BTW, Audiogon is great for many, but if you are going to DIY stuff, I strongly suggest DIYAudio.com or the Parts Express forums are better. They let you post pictures which makes communication a lot easier, plus lots of die-hard DIY'ers there to help you. 
Hey @pc ,

While I agree that DIY speakers can be huge cost savers, those conversations usually devolve into "but your speakers will never be as good as brand XYZ ... " 

What I will state unequivocally is that it is fun as hell. Whether you build better than a particular store brand or not. Every audiophile should do this at least once in their hobby lifetime.  You don't have to build "the best" or even expensive to have fun and feel like the journey was worthwhile.

Best,

E
eigendr : 

Glad you are happy with them. :) 

Not sure why you are calling them expensive though, you have spent a fraction of the cost of what they would cost in a store. With the usual 10:1 driver markup, those would be $15k speakers.  You spent around $3k including cabinets. 

Best,

E
I don't think speaker makers are "profiteering." I think it's a very difficult business you have to love to be in. But I am comfortable saying that high end speakers have to sell for around 10x the driver costs to be worth making.

10:1 is the minimum I see for using top quality drivers from OEM makers. That is based on retail cost of drivers. My numbers hold up based on analysis I’ve done from a few brands that I know the drivers for. But let’s take this through how retail works instead.

The ratio can be MUCH higher when the drivers are made in house (Monitor, Focal), or the drivers are bought in bulk or speakers are sold direct.

There are a number of reasons.
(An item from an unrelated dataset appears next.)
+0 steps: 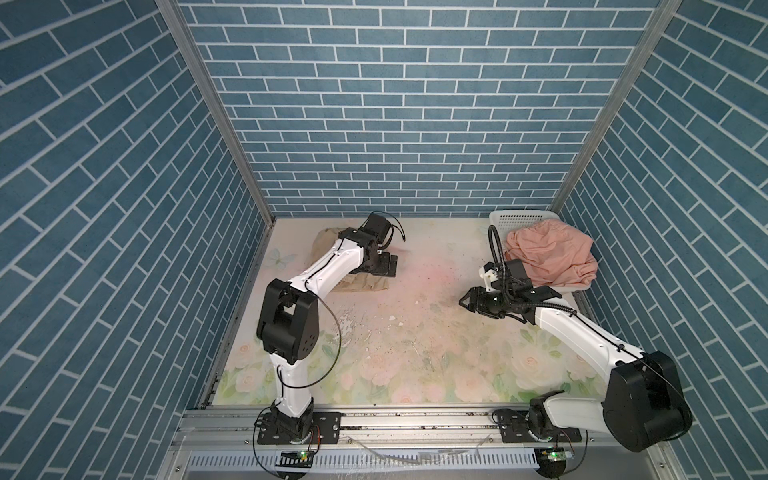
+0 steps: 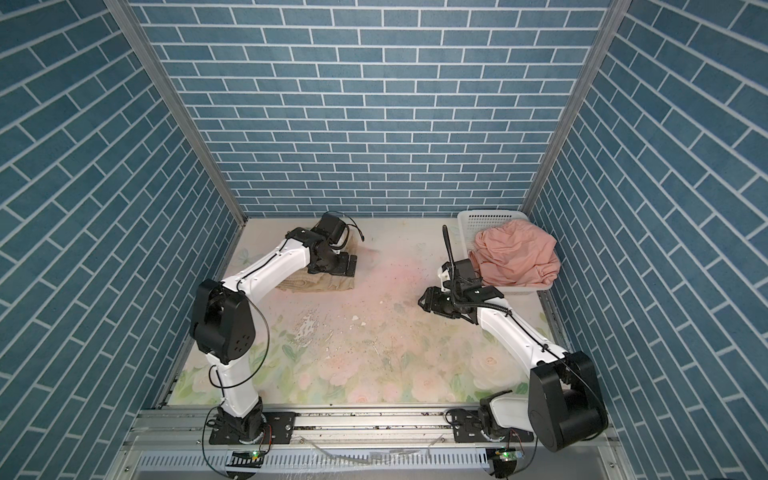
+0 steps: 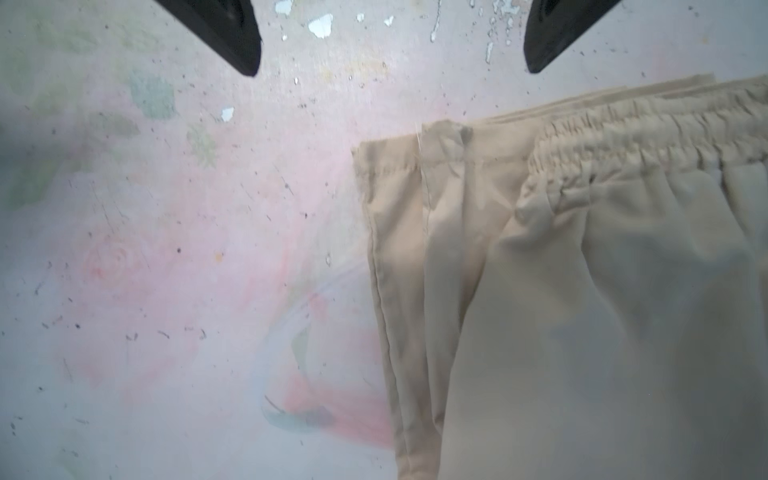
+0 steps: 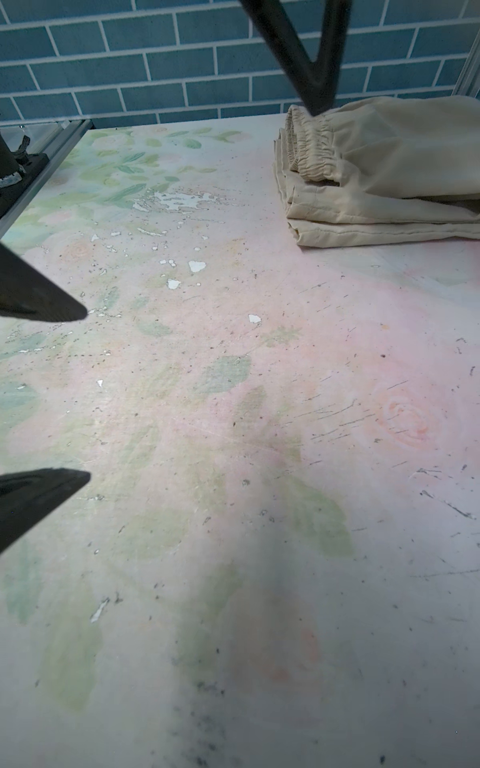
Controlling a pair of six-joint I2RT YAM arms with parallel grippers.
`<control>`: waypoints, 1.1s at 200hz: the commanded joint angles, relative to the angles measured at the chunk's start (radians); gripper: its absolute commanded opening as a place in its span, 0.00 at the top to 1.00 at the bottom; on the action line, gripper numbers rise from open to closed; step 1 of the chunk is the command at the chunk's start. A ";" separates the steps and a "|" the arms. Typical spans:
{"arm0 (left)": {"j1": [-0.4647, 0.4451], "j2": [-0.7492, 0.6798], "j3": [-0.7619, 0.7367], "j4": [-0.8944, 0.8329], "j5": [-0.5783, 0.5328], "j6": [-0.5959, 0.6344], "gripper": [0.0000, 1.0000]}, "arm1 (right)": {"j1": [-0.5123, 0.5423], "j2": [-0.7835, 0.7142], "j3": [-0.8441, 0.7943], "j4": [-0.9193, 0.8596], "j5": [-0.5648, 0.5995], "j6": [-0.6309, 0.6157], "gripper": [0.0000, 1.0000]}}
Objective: Fold and stack the shorts
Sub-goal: 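Lower the bundle and press it flat with the left gripper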
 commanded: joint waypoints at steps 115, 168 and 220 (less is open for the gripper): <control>0.005 0.438 0.356 -0.098 -0.260 0.086 0.00 | -0.004 -0.029 0.012 0.023 -0.039 -0.010 0.43; 0.052 0.439 0.295 -0.074 -0.249 0.087 0.01 | -0.003 -0.029 0.016 0.025 -0.039 0.002 0.43; 0.127 0.401 0.193 -0.045 -0.258 0.104 0.04 | -0.003 -0.027 0.020 0.026 -0.042 0.010 0.43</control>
First of course is that if you buy retail you are at least 3-4 layers away from the driver manufacturer.

  1. Speaker maker
  2. Distributor
  3. Retail store owner
The retail markup is 40%. The speaker / electronics maker doesn’t sell speakers for the cost of manufacture, that’s a zero gain situation. They have to build crossovers, pay for those parts, have cabinets made, etc. All this adds up.

So, a $10k speaker pair in the store sold by the manufacturer for $6k. That is $3k/speaker. Figure they want to make 2:1, they must build for no more than$1,500 a pair. That includes cabinets, crossovers, assembly, testing, not to mention normal business overhead.

So, $750 to put a single speaker out the door. Assume 2/3rds of that is drivers, with the rest going to everything else discussed above. We are at $500/speaker in drivers, and there is not a lot of room for decent crossover parts.

This is why, for the same budget, a DIYer can assemble a speaker with much higher value parts than you can from the retail store. However, this is no guarantee at all that it will sound good. If you need validation from the retail marketplace that your speakers are high-end you’ll never get it.

That’s fine, I’m sitting here listening to $3k speakers I’ve not heard the better of in a very long time. :)

Best,

E
I should point out, I don’t wish to attack speaker manufacturers, at all. I just want to interest others in this hobby and help make audiophiles more informed consumers.

I have nothing against speaker makers making money by selling high quality products at fair prices, and 10x the driver cost is about that. 
@dgarretson - Yeah, it is financially very difficult for most vendors to justify spending good money on crossover parts. 

One of the worst offenders is Focal, which only uses Solen's cheapest caps. So much better even with cheap Mundorf MKPs
@dgarretson Yes, it would, since the top end MA line measures spectacularly in both the time and frequency domains. 
Troels is a very experienced and accomplished kit designer, far more than I am, however I often catch myself smiling at some of his comments and choices matching so well with mine. If I had a soul-brother in terms of speaker design I'm sure it would be him. 
@johnk -

I don’t see where we are off except in one thing: I’m talking about the cost for the _drivers_ alone (woofer + tweeter, etc) vs. final retail pricing for the entire _speaker_ (drivers, cabinet, crossover).

Your math goes down the same places I went and then stopped at speaker manufacturing. If you went a little further you would get to where I went to.

Best,

E
gndrbob - I'm afraid I don't know much about full-range single driver speakers, you are better off asking in the DIY audio's full-range forum.